Aim of the task:
Below are some entries. Work out how many of their lines hold the word "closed", and write that number alone.
>>>
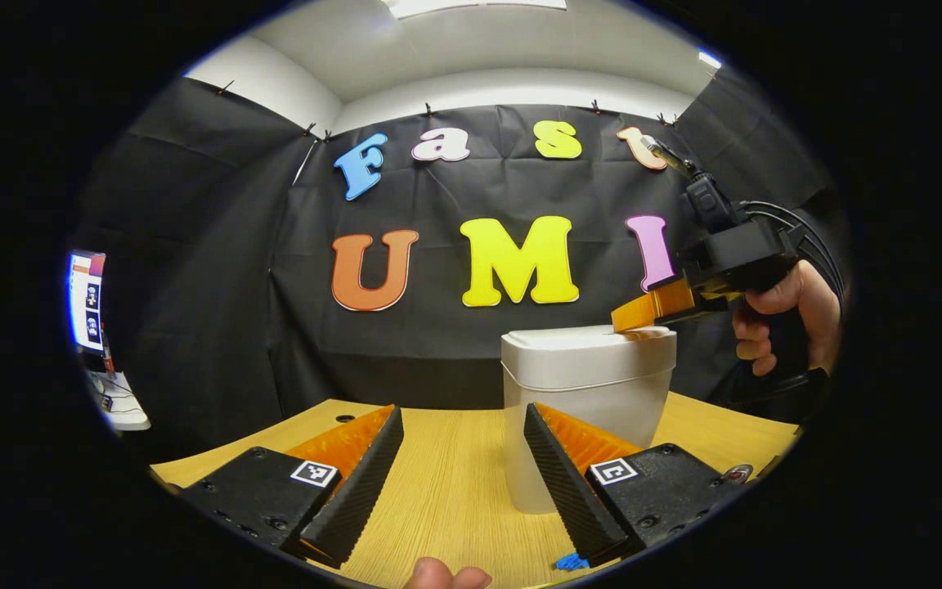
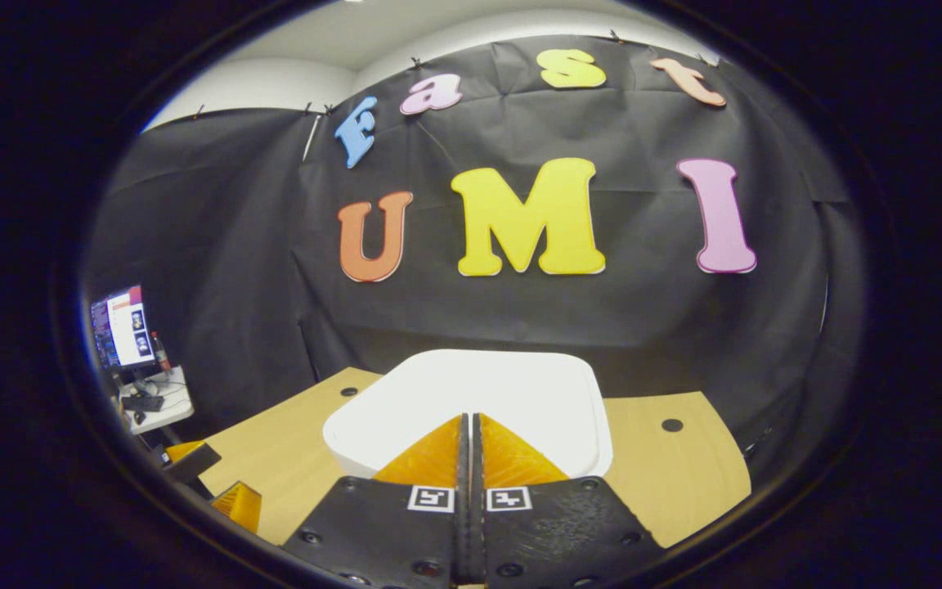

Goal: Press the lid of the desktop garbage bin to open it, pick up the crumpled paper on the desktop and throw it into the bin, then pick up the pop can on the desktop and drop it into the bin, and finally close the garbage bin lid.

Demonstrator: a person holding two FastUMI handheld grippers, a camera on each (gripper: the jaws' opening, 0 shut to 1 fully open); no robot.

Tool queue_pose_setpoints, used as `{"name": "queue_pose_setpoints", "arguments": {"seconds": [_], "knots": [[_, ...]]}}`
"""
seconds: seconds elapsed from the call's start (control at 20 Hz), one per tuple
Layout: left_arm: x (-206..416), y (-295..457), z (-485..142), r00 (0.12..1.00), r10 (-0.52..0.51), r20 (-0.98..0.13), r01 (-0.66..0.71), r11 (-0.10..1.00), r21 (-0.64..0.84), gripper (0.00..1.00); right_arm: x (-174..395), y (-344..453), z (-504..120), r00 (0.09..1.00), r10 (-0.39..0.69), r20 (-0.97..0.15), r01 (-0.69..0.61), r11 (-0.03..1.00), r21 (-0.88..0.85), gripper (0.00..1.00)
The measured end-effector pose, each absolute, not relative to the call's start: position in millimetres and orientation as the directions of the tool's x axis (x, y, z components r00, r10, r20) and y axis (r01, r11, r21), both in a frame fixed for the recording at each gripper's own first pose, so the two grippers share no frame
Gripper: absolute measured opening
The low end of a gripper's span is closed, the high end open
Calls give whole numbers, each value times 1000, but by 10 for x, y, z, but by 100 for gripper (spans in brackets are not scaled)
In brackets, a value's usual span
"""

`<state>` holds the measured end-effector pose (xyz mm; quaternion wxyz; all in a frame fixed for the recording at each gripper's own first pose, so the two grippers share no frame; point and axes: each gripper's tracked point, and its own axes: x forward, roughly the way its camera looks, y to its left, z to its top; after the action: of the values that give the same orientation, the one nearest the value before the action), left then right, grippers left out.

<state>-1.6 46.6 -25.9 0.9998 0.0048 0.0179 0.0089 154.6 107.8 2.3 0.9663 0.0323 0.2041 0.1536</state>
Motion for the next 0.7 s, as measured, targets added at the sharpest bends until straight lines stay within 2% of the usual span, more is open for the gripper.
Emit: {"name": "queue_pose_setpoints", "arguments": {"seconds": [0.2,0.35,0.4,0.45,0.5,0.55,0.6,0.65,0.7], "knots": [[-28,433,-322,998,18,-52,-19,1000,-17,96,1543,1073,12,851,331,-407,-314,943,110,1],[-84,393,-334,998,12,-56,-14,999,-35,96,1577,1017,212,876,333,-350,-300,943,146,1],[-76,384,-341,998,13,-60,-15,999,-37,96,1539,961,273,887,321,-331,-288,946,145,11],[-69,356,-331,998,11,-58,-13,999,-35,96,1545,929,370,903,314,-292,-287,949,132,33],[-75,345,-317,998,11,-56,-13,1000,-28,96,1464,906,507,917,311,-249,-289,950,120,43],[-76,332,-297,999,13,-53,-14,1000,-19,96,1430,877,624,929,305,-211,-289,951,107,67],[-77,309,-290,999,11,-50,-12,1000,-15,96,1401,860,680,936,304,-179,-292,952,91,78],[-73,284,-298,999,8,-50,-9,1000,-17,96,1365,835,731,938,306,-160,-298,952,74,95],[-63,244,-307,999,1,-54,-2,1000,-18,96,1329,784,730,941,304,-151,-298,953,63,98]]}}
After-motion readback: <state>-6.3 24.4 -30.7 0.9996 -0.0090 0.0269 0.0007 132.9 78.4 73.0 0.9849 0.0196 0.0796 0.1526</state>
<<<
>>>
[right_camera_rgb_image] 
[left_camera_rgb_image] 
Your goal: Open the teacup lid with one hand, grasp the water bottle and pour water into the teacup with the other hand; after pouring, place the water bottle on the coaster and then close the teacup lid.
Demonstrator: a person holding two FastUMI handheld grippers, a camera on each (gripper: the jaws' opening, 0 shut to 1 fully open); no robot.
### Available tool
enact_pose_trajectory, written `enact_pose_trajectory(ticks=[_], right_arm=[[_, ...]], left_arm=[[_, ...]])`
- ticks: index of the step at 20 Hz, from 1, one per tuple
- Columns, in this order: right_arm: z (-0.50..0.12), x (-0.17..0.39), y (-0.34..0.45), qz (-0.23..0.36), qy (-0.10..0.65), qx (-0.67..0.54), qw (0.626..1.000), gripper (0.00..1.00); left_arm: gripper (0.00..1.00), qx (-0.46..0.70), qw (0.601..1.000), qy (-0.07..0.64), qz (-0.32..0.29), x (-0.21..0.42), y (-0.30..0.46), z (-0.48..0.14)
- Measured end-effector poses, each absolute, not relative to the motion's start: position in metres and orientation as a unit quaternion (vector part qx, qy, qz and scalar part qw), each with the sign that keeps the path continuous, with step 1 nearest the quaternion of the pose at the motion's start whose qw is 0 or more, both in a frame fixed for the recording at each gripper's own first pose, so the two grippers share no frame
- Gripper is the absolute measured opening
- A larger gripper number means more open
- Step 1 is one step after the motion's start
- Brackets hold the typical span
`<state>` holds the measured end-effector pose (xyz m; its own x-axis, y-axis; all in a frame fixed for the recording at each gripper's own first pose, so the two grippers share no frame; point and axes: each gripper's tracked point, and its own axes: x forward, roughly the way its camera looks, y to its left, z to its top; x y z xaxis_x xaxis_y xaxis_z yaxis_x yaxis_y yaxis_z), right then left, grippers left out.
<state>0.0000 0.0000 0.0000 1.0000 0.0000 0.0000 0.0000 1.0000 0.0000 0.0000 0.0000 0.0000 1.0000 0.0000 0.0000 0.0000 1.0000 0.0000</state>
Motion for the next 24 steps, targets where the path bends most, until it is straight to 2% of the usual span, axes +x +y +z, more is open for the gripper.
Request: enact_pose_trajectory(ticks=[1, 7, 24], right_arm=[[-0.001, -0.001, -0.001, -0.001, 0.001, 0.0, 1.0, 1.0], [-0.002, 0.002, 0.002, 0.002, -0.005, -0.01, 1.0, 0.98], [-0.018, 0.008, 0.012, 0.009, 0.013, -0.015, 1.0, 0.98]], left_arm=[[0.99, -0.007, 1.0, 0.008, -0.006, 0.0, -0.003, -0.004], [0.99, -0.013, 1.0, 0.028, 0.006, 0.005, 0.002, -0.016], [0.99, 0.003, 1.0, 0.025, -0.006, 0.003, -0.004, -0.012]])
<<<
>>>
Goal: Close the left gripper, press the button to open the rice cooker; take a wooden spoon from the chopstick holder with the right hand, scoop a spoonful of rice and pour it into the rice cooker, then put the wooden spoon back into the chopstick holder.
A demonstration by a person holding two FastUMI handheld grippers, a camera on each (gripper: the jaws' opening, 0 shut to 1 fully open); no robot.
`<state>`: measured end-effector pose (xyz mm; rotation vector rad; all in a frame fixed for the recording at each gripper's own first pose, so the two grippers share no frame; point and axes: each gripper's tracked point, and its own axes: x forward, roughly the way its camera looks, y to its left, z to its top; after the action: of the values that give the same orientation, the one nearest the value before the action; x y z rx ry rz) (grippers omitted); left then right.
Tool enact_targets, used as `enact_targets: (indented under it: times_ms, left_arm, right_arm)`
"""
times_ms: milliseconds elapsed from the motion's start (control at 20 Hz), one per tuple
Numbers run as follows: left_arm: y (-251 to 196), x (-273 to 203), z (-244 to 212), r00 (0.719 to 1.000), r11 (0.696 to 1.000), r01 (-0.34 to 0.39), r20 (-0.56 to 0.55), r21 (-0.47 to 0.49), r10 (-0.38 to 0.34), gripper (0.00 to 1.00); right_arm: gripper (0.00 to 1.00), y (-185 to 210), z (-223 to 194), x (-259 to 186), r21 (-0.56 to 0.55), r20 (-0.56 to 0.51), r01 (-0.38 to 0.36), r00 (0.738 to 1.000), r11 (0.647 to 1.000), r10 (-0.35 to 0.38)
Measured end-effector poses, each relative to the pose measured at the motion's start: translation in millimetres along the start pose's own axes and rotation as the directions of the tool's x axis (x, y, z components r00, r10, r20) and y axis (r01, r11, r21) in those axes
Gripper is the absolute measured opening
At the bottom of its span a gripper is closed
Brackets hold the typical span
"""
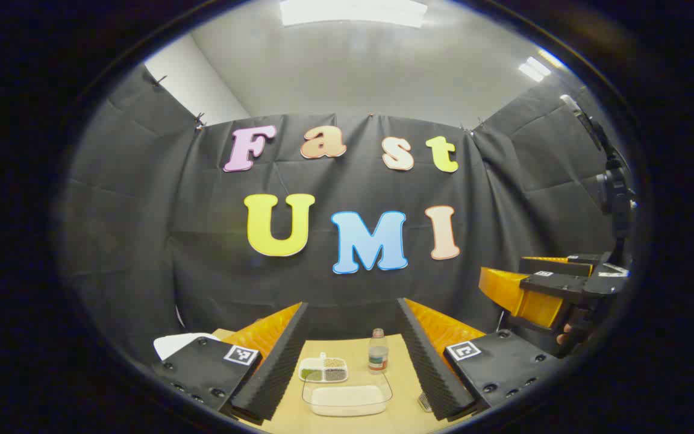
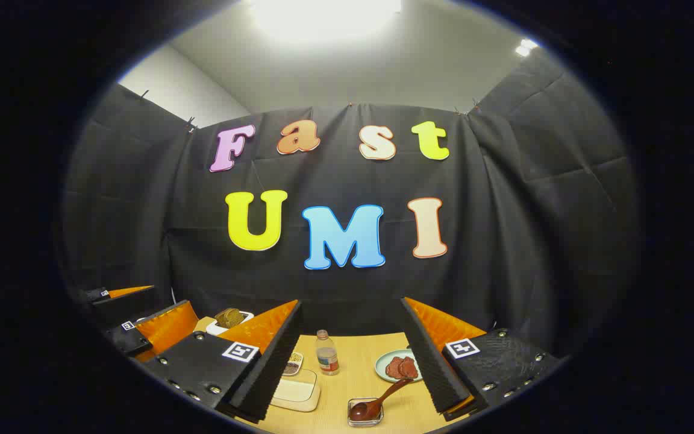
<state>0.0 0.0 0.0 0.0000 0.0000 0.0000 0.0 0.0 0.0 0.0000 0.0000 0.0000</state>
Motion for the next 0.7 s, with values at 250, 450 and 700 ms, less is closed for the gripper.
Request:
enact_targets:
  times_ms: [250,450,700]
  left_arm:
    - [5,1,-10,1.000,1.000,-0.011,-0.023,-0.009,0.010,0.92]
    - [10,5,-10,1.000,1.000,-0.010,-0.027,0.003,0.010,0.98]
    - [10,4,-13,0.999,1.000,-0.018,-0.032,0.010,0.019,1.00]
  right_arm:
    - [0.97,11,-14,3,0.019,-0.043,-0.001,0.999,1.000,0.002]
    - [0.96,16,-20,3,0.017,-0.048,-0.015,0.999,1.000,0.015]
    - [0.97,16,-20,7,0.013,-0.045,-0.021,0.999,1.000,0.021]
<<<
Response area:
3